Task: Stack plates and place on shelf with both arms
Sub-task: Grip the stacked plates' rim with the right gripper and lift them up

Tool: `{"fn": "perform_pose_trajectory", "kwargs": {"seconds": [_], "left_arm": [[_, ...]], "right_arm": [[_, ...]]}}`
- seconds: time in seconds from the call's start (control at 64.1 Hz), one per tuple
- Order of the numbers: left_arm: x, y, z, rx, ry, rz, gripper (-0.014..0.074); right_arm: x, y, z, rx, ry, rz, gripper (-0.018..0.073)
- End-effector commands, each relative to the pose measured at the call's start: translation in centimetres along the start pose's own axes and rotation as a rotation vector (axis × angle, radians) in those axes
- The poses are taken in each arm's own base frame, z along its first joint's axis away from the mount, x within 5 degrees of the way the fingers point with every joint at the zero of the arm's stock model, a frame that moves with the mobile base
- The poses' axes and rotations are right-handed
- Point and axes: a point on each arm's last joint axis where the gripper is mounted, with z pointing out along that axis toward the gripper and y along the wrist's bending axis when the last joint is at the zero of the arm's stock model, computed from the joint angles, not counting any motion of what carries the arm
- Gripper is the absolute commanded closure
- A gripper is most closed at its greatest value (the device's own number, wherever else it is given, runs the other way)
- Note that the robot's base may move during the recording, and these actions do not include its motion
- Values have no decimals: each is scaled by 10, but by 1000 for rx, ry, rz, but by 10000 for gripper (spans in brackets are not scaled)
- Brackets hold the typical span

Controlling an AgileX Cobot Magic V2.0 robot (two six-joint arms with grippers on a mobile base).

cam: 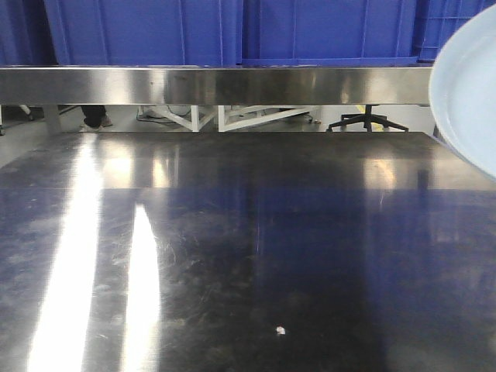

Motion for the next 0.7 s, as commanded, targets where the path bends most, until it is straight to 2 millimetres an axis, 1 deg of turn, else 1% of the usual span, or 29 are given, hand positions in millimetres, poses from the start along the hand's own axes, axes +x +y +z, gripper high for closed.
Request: {"fn": "perform_pose_trajectory", "kwargs": {"seconds": [0.0, 0.687], "left_arm": [[-17, -2, -3, 17, -109, -6, 514], [-17, -2, -3, 17, -109, -6, 514]], "right_arm": [[-13, 1, -8, -14, -147, -6, 510], [-13, 1, -11, -17, -165, -5, 512]]}}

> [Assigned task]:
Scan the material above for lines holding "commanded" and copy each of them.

> [Response area]:
- Gripper is the absolute commanded closure
Motion for the next 0.7 s, as commanded, targets where the path bends most, until it is straight to 2 millimetres an axis, 1 deg of turn, else 1% of the usual span, or 29 are given, hand positions in millimetres, poses from the start along the hand's own axes, axes +x +y +z, gripper high for closed.

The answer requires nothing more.